El último simulacro de votación presidencial de Ipsos Perú nos deja varias conclusiones respecto a lo que serán estas últimas tres semanas de segunda vuelta electoral. Una batalla final que se dará en el Sur del país, y cuyo epicentro tendrá lugar en la ciudad de Arequipa, cuando ocurra el debate presidencial entre ambos candidatos -una semana antes del 6 de junio.
Una primera conclusión es que existe un empate técnico entre ambos candidatos (Castillo 43.6% y Fujimori 41.7% versus No Precisa 14.7%). El voto oculto que existiría entre los indecisos estaría dividido entre ambos casi por igual, razón por la cual estarán obligados a robarle votos al otro en estos últimos 21 días de campaña, si es que pretenden hacerse de la victoria final.
Castillo tendrá que definir —de una vez por todas— cuál será su discurso definitivo y equipo técnico final de gobierno, zanjando esas diferencias que hacen ruido alrededor de su candidatura y vulneran su potencial crecimiento, aunque afortunadamente para él sin que haya afectado ese voto duro que aún sostiene su respaldo.
Fujimori tendrá que radicalizar su discurso antisistema y golpear a los grupos de poder, concibiendo cambios estructurales a la Constitución que defendió, generando propuestas concretas de reactivación económica que conecten con sector D-E, donde tiene que robar votos que le permitan voltear el marcador que tiene aún en contra.

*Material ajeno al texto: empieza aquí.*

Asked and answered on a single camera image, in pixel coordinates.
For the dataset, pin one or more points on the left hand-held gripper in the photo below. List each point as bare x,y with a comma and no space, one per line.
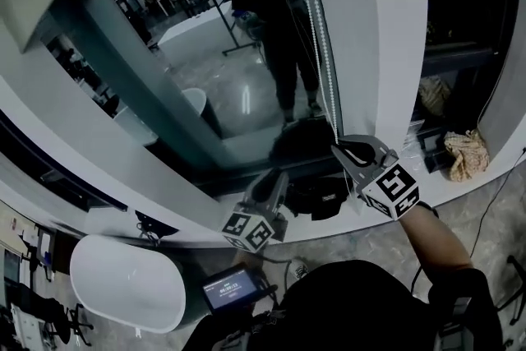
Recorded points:
250,230

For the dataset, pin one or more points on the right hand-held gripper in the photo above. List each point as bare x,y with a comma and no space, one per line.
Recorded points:
392,189

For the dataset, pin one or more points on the person's left forearm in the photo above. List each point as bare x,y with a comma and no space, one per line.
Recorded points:
246,257

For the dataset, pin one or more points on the person's right forearm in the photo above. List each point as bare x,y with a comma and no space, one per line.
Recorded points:
439,242

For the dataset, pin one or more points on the black bag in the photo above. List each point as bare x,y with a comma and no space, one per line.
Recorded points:
316,197

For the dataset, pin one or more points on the clear plastic sheet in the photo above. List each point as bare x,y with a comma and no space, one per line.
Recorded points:
411,141

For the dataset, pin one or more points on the black box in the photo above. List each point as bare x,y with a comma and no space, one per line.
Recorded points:
433,152

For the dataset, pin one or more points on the black wristband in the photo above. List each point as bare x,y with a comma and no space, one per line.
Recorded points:
430,209

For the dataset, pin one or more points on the person's white shoe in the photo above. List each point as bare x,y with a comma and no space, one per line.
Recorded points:
299,269

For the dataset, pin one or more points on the beige floral cloth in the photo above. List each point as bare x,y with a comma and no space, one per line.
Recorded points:
466,156

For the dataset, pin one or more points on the small black screen monitor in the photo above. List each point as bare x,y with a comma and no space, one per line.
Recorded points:
230,287

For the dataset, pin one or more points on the large fixed glass window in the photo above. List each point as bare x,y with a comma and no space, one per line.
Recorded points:
230,66

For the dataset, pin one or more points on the person's black shirt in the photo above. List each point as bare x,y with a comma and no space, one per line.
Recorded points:
349,300

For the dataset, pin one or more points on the white bathtub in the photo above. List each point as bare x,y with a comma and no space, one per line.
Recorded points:
123,283

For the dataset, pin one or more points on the black chair star base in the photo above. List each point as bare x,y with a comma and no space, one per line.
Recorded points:
515,265

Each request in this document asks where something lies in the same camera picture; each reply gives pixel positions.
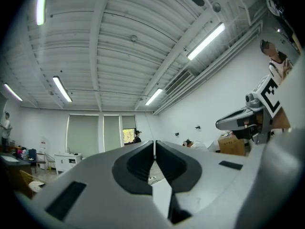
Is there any white wall pipe run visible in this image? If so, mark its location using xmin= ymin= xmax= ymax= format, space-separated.
xmin=152 ymin=20 xmax=264 ymax=116

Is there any gold wire chair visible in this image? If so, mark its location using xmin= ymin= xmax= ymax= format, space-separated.
xmin=18 ymin=169 xmax=46 ymax=199

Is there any short grey roller blind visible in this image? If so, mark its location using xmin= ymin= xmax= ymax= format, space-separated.
xmin=121 ymin=114 xmax=137 ymax=130

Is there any wide grey roller blind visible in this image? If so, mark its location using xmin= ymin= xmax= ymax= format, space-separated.
xmin=67 ymin=114 xmax=100 ymax=157

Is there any window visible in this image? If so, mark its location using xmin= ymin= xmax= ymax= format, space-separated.
xmin=122 ymin=128 xmax=137 ymax=147

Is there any metal frame chair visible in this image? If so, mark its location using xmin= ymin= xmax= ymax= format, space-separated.
xmin=35 ymin=151 xmax=58 ymax=175

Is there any closed cardboard box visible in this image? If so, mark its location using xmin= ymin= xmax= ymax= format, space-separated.
xmin=217 ymin=135 xmax=246 ymax=156

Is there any ceiling air vent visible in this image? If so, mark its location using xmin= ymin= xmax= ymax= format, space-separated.
xmin=164 ymin=70 xmax=194 ymax=96

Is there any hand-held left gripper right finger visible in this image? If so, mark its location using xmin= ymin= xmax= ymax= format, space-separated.
xmin=155 ymin=139 xmax=254 ymax=224

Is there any long ceiling light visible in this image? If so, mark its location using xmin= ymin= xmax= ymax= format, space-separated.
xmin=3 ymin=83 xmax=24 ymax=102
xmin=36 ymin=0 xmax=49 ymax=26
xmin=52 ymin=75 xmax=73 ymax=103
xmin=144 ymin=87 xmax=163 ymax=106
xmin=186 ymin=22 xmax=226 ymax=61

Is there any white arched sign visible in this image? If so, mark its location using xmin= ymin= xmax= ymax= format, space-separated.
xmin=39 ymin=135 xmax=49 ymax=150

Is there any brown wooden desk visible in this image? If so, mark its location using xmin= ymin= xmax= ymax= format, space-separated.
xmin=0 ymin=152 xmax=33 ymax=195

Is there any person's right forearm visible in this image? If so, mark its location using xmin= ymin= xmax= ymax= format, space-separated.
xmin=271 ymin=105 xmax=292 ymax=130

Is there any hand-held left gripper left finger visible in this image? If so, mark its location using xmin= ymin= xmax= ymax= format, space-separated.
xmin=30 ymin=140 xmax=173 ymax=229

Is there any narrow grey roller blind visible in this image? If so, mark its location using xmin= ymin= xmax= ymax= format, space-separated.
xmin=102 ymin=114 xmax=121 ymax=153

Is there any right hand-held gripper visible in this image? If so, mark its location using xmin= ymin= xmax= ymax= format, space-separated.
xmin=215 ymin=74 xmax=281 ymax=146

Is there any white paper sheet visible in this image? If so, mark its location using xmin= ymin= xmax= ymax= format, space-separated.
xmin=0 ymin=155 xmax=20 ymax=163

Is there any pile of clothes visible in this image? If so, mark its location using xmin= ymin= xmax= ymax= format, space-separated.
xmin=13 ymin=146 xmax=37 ymax=162

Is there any white vanity cabinet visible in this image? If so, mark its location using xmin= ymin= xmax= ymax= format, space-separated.
xmin=54 ymin=152 xmax=83 ymax=174

Una segunda conclusión es que, si bien Fujimori gana terreno rápida y aceleradamente en las regiones Lima y Norte, y recupera en algo Oriente, el Centro y Sur le siguen siendo adversas.
Una tercera conclusión es que, en los sectores socioeconómicos A, B y C, Fujimori logra incrementar su intención de voto, pero los sectores D y E siguen siendo espacios muy duros. Fujimori comienza a sacar una ligera ventaja también en el voto femenino, pero Castillo mantiene su liderazgo en el voto masculino. Mientras Fujimori aventaja a Castillo en entre los 18-25 años, Castillo continúa encima los 26 años a más.
Lo cierto es que estas tres semanas serán de vida o muerte para ambos candidatos. Una verdadera batalla campal. Una singular guerra de guerrillas, donde la informalidad política hará gala de sus mejores exponentes y fraseos para el recuerdo. El debate tecnocrático e ideológico dejará su lugar a una pugna entre barras bravas. Que no nos sorprenda. El espectáculo de la política dará paso a la política espectáculo.
El show político brillará desde ahora. No podría ser de otra manera en un país tan poco institucionalizado como el nuestro, con un 80% de economía informal, sin memoria política, sin educación que se respete, y sin élites empresariales ni políticas dignas de ser admiradas. Bienvenidos sean los tiempos de la política post covid.